Die Dokumentation begleitet die junge selbstbewusste Hamburger Punkband "1000 Robota" um Frontmann Anton Spielmann über einen längeren Zeitraum bei ihrem Aufstieg. Konzert- ausschnitte, Fahrten zu Konzerten, der Auszug aus der elterlichen Wohnung, das Ablegen des Abiturs, der erste Ausbildungsvertrag, das erste Unterzeichnen des Plattenvertrages sowie das spätere Überwürfnis mit dem Plattenlabel wegen kreativer Differenzen- die Kamera ist stets dabei, ob im Tour"bus", auf der Bühne, im Hoteldoppelstockbett oder Jugendzimmer, ob im Büro des Plattenlabels oder im Tonstudio.

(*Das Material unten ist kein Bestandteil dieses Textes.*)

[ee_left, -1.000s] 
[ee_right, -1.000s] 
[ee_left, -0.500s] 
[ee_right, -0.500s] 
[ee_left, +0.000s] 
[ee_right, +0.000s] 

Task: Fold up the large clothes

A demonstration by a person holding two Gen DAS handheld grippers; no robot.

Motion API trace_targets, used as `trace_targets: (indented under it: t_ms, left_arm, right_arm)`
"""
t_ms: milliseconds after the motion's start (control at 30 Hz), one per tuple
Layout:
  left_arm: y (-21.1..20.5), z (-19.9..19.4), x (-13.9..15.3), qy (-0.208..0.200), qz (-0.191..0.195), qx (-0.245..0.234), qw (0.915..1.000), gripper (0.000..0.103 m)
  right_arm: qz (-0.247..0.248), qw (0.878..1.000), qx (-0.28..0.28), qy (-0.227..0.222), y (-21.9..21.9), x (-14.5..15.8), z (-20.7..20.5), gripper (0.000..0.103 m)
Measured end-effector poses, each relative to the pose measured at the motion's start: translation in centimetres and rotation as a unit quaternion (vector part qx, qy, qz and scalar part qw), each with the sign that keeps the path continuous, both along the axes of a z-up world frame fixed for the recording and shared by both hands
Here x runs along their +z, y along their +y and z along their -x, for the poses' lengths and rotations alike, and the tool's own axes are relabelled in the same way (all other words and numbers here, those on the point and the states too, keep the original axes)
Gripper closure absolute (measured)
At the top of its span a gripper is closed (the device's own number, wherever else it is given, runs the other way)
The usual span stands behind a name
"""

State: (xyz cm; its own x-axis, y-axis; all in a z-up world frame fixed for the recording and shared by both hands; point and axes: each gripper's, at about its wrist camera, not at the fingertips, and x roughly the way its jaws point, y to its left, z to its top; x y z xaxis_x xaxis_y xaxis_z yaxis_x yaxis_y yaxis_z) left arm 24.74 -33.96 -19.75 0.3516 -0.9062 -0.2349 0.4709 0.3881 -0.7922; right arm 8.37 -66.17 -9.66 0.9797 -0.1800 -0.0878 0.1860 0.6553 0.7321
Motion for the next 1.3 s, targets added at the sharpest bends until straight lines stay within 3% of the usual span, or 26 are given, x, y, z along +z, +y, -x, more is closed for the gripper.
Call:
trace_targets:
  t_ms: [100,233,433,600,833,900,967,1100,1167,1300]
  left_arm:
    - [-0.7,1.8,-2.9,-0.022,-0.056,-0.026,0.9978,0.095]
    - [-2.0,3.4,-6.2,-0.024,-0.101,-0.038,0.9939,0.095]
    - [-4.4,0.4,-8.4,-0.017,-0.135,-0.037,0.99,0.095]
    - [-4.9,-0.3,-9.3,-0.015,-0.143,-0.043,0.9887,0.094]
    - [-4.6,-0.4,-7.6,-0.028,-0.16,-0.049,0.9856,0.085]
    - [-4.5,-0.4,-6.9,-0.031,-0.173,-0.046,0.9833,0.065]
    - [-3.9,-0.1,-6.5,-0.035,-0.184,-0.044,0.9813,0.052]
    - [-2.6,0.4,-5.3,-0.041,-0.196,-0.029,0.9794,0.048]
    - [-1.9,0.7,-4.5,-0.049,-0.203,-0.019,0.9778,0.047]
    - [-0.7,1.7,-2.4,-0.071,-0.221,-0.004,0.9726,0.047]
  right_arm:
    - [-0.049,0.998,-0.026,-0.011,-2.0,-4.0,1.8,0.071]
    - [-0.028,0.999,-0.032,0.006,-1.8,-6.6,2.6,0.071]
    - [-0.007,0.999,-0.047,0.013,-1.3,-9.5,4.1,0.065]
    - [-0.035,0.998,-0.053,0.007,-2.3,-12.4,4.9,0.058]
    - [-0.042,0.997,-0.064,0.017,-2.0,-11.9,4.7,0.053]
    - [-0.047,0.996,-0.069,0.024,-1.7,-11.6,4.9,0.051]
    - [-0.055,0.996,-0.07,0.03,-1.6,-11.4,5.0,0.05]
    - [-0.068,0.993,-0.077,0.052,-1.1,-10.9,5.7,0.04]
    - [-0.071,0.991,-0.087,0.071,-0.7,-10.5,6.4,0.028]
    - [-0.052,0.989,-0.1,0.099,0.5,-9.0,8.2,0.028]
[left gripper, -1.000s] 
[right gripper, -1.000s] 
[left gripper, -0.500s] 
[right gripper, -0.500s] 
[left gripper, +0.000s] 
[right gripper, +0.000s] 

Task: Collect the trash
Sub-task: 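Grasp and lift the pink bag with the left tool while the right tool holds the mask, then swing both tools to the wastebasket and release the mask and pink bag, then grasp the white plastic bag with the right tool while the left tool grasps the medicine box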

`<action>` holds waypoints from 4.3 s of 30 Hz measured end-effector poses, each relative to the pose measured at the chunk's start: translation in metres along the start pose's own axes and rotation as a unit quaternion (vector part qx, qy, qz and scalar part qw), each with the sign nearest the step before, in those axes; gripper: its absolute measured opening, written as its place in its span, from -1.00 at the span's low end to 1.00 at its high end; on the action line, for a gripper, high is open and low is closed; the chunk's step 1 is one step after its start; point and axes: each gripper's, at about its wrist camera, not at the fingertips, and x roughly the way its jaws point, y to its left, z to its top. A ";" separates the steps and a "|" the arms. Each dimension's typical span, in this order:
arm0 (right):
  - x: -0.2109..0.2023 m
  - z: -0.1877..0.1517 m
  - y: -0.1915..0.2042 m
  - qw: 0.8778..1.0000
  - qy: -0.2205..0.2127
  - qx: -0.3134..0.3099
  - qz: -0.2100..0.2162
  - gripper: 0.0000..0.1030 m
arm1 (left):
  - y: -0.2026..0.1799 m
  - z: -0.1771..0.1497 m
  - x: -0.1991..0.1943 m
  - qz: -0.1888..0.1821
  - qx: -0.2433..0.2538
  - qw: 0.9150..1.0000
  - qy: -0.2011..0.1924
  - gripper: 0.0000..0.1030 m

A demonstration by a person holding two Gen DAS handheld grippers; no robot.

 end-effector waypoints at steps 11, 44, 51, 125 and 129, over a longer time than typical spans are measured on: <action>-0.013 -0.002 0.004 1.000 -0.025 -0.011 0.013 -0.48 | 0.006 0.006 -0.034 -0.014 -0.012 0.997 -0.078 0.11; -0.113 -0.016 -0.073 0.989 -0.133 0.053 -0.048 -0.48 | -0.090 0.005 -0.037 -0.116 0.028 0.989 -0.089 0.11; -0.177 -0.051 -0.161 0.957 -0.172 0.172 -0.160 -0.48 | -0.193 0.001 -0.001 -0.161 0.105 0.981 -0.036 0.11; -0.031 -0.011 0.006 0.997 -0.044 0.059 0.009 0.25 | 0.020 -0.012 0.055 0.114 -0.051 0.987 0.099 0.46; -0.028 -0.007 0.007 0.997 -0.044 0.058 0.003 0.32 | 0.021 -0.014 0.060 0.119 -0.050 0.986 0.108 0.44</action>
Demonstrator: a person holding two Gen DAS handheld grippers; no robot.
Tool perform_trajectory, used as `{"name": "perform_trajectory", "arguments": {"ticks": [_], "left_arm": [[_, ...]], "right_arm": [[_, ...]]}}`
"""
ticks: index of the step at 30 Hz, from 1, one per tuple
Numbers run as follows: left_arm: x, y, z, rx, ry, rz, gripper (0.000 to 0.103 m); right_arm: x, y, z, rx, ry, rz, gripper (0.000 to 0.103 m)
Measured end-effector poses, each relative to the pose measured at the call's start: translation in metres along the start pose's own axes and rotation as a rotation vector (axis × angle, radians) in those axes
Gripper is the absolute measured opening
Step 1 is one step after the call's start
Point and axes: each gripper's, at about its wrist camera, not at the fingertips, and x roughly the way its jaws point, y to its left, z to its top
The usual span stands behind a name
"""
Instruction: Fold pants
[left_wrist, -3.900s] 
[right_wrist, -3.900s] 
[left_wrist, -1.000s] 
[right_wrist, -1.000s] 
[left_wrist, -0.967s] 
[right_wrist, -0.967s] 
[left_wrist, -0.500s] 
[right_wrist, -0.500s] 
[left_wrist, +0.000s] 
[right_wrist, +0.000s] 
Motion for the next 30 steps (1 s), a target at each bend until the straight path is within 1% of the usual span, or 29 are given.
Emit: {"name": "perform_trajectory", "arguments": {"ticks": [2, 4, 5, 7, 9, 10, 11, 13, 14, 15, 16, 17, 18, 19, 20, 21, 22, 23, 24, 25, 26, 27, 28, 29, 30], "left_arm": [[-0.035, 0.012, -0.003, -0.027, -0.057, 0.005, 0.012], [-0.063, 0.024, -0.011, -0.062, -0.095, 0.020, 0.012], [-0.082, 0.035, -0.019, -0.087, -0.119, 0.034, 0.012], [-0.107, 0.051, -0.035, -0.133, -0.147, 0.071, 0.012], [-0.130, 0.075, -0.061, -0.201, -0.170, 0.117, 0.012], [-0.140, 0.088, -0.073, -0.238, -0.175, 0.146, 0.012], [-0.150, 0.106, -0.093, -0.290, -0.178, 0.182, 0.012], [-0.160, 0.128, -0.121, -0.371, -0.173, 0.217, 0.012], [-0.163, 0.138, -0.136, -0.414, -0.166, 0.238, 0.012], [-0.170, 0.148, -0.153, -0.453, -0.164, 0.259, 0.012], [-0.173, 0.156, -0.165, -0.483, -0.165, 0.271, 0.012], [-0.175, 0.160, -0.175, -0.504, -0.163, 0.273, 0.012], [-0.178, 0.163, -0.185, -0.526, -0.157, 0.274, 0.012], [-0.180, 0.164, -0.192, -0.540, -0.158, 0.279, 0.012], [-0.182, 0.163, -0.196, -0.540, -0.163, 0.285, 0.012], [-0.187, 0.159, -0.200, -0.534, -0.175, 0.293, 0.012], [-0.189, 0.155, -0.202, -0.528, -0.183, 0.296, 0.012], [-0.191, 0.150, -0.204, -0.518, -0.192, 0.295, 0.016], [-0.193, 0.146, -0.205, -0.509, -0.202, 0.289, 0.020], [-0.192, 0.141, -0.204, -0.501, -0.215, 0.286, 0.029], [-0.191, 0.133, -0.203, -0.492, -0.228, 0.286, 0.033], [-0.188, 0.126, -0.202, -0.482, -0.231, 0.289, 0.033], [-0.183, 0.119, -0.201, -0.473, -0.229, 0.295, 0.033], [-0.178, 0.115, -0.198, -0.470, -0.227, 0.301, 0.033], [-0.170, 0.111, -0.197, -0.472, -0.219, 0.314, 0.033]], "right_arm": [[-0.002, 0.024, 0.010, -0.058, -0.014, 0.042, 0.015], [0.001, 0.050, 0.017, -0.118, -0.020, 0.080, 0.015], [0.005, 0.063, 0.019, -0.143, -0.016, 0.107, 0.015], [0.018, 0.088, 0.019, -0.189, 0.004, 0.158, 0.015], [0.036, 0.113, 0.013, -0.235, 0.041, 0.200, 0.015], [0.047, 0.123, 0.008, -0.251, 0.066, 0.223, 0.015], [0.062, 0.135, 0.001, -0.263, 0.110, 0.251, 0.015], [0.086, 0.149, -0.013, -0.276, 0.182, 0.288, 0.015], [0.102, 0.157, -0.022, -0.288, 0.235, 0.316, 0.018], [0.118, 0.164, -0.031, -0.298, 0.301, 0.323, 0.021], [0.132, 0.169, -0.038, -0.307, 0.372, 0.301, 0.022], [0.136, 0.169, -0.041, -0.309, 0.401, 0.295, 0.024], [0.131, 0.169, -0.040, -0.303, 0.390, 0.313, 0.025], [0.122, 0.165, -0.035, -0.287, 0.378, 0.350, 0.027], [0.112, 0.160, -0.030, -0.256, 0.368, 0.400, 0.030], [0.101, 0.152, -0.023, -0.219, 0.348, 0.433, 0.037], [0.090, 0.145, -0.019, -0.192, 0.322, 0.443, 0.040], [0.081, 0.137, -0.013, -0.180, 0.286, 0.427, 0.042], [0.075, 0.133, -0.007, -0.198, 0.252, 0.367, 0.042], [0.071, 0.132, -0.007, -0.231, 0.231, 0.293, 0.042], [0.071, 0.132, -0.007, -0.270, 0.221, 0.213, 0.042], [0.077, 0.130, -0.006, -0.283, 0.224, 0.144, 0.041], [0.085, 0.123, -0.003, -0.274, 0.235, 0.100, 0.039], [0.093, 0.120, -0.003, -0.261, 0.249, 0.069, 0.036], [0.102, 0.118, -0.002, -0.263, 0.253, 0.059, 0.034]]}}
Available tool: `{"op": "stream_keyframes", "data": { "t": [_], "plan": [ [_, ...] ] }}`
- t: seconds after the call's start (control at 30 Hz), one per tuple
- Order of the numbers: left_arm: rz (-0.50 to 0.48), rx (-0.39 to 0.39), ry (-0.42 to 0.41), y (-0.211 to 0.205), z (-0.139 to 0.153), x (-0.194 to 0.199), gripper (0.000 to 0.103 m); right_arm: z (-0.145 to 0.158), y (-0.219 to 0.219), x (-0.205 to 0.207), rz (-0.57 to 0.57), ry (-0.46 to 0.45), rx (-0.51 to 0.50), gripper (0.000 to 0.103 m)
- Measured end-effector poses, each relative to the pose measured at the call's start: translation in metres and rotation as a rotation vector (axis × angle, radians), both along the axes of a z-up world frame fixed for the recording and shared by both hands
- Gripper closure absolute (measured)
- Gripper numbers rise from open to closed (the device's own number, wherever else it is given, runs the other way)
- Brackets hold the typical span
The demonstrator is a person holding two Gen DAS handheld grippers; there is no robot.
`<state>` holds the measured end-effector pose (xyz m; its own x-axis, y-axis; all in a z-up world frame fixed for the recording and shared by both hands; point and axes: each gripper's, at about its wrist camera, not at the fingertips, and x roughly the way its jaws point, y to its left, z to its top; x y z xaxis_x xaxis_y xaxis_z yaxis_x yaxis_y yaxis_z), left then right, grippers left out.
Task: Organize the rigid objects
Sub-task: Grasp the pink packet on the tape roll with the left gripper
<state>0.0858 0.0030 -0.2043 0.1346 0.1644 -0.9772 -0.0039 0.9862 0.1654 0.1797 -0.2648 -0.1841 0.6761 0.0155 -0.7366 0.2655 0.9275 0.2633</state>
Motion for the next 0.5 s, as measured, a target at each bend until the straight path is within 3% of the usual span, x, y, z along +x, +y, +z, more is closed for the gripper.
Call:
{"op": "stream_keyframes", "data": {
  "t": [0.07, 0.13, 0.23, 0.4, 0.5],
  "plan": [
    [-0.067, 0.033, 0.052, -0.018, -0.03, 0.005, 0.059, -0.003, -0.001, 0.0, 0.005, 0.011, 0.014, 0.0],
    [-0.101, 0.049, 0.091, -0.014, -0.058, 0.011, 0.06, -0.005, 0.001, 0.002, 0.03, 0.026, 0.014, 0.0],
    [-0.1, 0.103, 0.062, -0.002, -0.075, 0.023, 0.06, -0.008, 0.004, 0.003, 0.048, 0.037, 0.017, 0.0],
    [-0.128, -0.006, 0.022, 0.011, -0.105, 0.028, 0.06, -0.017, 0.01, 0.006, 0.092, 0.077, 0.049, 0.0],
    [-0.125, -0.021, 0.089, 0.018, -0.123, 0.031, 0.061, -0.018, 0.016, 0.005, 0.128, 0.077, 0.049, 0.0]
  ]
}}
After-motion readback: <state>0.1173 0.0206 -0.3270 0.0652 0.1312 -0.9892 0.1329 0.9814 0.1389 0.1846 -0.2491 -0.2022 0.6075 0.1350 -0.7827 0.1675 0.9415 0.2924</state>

Trostel gelingt es, eine ungewöhnliche Nähe und Vertraulichkeit zu der Band herzustellen, vielleicht auch deshalb, weil sie keine Wertung vornimmt. Die einzigen Kommentare kommen von der Band selbst. Auch wenn man kein Fan von Punkmusik ist, ist diese Dokumentation durchaus sehenswert.